Together, these design choices give applications the flexibility to implement custom scheduling strategies and the control needed to make optimal decisions about when to overlap work, when to synchronize, and how to maximize device utilization.

Key Benefits#

Higher device utilization — Pipeline work across multiple devices without idle cycles
Compute/communication/data transfer overlap — Schedule independent operations in parallel
Greater optimization flexibility — Build custom execution strategies tailored to your specific workload

What are the Async APIs#

The Explicit Async APIs (prefixed with nrta) are organized into two main categories:

Schedule APIs (nrta_execute_schedule, nrta_cc_schedule, nrta_tensor_read, nrta_tensor_write, nrta_tensor_copy) — enqueue work to an execution unit and return a sequence number for tracking.
Completion APIs (nrta_get_sequence, nrta_is_completed) — enable applications to monitor execution unit progress and check for request completion.

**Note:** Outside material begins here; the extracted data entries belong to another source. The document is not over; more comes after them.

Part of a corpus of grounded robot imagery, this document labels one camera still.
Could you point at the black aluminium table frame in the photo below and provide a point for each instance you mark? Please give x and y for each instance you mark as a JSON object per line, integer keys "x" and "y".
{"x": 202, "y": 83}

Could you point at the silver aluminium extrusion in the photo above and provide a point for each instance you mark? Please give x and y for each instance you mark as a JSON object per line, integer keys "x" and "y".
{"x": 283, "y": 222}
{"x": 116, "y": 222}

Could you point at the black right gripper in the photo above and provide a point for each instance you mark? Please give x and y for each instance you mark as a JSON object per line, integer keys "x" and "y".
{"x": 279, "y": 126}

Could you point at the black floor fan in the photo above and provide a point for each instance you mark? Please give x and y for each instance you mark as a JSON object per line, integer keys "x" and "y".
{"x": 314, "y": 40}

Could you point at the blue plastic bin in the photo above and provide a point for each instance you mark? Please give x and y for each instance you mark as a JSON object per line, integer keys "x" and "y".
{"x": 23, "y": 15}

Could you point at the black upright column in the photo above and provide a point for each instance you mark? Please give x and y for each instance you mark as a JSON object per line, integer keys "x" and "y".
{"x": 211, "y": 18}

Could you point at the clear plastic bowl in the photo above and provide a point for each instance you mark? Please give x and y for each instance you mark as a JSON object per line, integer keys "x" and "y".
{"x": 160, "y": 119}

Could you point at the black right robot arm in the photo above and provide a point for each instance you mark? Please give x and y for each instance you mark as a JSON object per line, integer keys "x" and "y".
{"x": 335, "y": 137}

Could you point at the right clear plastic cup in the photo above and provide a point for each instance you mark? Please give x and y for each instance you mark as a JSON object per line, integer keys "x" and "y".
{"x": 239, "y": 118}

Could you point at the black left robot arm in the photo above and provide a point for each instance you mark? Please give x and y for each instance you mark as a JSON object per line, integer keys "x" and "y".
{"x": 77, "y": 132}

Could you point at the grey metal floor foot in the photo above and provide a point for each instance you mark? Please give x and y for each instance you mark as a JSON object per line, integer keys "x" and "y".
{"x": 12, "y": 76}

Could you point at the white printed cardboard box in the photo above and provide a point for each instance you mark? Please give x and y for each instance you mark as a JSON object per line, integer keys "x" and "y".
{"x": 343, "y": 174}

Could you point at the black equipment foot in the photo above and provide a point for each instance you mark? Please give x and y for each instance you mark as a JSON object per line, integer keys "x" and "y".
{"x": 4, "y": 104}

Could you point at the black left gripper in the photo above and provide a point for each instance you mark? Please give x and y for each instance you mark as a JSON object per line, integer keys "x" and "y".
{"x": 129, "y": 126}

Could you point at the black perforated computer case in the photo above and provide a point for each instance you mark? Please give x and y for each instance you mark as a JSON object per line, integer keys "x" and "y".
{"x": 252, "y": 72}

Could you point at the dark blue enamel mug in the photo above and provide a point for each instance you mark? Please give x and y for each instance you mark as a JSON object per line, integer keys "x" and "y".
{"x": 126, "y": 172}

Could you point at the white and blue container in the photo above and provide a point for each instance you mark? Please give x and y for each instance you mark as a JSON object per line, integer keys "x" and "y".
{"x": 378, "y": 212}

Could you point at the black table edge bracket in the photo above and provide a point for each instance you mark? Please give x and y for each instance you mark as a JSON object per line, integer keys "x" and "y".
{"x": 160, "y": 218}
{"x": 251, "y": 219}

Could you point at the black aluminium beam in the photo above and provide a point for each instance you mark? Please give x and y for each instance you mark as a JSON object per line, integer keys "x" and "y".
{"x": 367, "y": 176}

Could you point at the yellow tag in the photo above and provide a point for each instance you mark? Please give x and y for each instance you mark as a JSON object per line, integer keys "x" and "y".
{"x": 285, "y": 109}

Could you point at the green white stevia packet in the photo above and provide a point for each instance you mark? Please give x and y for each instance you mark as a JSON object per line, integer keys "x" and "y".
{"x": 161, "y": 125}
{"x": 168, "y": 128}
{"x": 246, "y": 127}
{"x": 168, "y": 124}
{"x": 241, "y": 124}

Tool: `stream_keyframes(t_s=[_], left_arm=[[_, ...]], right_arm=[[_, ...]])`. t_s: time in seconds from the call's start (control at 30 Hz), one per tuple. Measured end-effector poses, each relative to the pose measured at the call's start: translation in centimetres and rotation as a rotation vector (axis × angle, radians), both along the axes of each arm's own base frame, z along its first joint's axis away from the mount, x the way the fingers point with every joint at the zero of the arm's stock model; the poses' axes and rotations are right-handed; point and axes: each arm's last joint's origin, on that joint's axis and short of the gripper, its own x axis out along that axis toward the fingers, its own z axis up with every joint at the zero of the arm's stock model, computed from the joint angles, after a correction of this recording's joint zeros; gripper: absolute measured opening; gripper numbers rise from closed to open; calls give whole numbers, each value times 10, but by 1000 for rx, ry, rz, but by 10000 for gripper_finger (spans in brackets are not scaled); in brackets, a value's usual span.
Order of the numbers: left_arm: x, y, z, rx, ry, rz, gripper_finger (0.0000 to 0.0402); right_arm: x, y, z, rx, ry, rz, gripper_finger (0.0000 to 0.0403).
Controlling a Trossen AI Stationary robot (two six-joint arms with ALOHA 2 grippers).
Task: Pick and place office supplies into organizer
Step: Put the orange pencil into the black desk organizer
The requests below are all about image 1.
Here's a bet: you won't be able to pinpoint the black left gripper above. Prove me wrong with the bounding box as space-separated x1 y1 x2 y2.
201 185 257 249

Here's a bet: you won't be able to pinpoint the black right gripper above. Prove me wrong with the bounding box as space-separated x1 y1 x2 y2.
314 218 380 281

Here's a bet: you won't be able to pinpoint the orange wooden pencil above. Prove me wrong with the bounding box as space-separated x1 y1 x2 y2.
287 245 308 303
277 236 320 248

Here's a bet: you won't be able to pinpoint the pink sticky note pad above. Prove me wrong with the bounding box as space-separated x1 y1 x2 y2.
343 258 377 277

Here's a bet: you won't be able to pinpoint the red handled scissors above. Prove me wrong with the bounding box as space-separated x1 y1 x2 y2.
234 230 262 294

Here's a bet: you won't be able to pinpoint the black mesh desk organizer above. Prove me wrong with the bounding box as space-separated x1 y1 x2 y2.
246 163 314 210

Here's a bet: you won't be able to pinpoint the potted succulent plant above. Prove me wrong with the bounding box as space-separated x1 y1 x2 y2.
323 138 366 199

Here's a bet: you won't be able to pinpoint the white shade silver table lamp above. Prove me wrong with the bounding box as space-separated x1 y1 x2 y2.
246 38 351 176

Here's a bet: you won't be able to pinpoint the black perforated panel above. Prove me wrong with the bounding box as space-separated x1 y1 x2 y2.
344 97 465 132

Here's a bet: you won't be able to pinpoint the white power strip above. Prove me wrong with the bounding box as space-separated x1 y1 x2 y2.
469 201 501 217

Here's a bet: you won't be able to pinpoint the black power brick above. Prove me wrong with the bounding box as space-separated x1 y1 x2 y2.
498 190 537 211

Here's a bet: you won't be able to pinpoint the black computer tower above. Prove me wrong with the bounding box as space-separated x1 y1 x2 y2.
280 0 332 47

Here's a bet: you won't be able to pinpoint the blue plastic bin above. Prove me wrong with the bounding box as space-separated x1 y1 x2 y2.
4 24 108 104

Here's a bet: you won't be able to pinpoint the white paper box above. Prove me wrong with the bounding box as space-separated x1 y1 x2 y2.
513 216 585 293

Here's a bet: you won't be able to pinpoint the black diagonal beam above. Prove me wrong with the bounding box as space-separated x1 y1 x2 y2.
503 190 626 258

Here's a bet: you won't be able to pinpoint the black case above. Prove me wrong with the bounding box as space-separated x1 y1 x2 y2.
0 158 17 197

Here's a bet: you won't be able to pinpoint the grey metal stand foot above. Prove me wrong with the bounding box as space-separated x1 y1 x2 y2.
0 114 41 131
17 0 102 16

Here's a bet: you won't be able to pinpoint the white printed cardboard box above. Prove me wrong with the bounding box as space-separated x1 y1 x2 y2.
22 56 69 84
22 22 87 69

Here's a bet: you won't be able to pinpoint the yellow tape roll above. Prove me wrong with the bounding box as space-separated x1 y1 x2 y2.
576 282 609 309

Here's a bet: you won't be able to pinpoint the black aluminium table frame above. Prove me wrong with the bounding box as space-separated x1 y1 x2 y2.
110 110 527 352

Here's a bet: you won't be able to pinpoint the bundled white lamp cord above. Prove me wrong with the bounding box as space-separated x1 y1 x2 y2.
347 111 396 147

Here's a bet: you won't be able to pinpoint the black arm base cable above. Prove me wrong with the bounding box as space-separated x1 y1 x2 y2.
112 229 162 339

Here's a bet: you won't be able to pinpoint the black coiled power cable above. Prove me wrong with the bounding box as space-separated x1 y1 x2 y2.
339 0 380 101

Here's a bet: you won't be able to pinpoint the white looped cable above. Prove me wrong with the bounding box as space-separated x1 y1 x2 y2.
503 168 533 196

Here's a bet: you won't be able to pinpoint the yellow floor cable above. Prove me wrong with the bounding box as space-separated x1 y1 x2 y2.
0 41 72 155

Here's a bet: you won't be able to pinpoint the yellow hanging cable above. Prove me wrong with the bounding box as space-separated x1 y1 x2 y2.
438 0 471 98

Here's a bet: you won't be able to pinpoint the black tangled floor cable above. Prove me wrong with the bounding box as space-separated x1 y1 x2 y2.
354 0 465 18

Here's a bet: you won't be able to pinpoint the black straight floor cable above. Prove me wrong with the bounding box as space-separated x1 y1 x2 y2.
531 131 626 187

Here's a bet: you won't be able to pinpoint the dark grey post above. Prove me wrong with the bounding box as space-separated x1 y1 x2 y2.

Together, these categories enable a workflow where applications continuously submit work and monitor completions—keeping execution units busy and maximizing device utilization.

See nrt_async.h for more details.

Summary#

The Neuron Runtime Async APIs give developers explicit control over asynchronous execution on Neuron hardware. Whether you’re building advanced inference pipelines or implementing eager mode workloads that demand responsive kernel scheduling, these APIs unlock optimization opportunities by exposing non-blocking interfaces for all execution units.